## ABOUT THIS EXERCISE
Search the records below for "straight"; copy each line that has it.

## DATASET RECORDS
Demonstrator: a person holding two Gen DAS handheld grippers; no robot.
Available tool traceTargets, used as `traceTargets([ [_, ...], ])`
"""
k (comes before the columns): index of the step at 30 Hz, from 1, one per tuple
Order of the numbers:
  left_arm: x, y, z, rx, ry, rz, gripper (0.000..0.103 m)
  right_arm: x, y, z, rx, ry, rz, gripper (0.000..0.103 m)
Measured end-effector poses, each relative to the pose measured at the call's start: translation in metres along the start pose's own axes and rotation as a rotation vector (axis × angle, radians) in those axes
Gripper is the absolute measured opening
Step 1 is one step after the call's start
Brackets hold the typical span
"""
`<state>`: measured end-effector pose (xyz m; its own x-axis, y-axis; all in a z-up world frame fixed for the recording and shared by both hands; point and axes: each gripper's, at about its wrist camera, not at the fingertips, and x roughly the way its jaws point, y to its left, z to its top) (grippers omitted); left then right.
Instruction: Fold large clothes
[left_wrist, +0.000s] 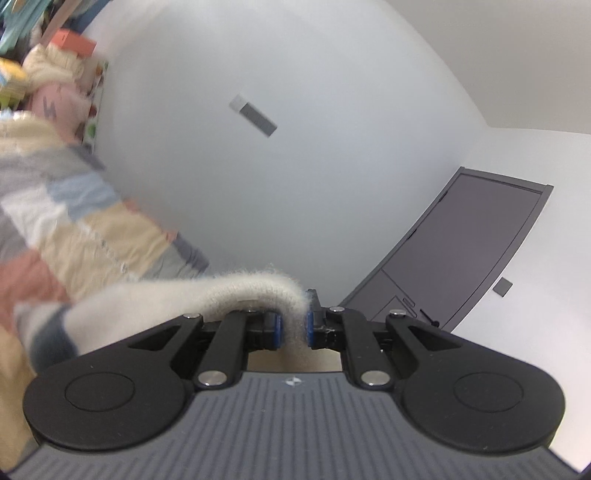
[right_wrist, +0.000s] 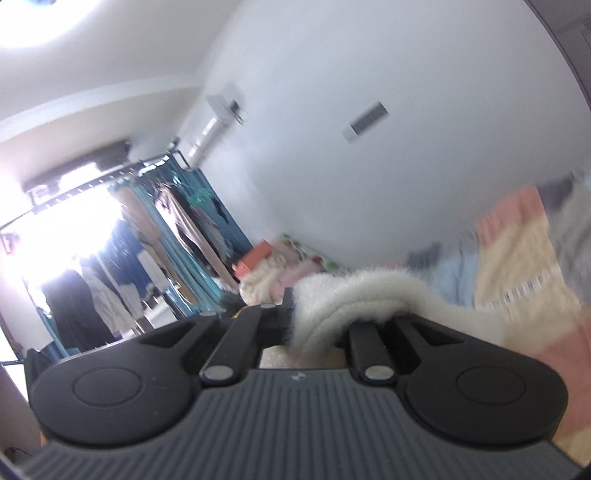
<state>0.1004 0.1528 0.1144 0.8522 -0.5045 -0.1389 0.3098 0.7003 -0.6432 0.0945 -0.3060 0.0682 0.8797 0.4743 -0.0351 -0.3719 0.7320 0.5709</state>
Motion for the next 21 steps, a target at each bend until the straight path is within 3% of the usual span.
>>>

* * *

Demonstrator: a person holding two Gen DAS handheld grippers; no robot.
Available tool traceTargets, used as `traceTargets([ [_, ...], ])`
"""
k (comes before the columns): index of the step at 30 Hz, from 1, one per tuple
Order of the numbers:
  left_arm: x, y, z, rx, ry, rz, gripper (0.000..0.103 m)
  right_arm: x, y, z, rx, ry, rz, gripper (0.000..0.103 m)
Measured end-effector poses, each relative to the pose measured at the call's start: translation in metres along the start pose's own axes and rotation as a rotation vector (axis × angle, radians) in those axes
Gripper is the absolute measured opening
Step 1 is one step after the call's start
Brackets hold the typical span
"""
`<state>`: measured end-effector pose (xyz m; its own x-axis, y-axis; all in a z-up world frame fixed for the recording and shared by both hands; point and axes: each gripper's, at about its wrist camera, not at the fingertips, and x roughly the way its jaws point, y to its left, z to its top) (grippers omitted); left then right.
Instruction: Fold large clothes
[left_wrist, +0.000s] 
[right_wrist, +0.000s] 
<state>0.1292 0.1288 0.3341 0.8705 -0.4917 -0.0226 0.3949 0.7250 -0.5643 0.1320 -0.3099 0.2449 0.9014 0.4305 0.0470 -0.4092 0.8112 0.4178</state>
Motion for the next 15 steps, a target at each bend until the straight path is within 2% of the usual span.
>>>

## ANSWER TO THIS EXERCISE
Motion for the next 21 steps, a target at each bend until the straight path is within 3% of the usual span.
Motion for the next 15 steps, a target at each bend until the straight path is within 2% of the usual span.

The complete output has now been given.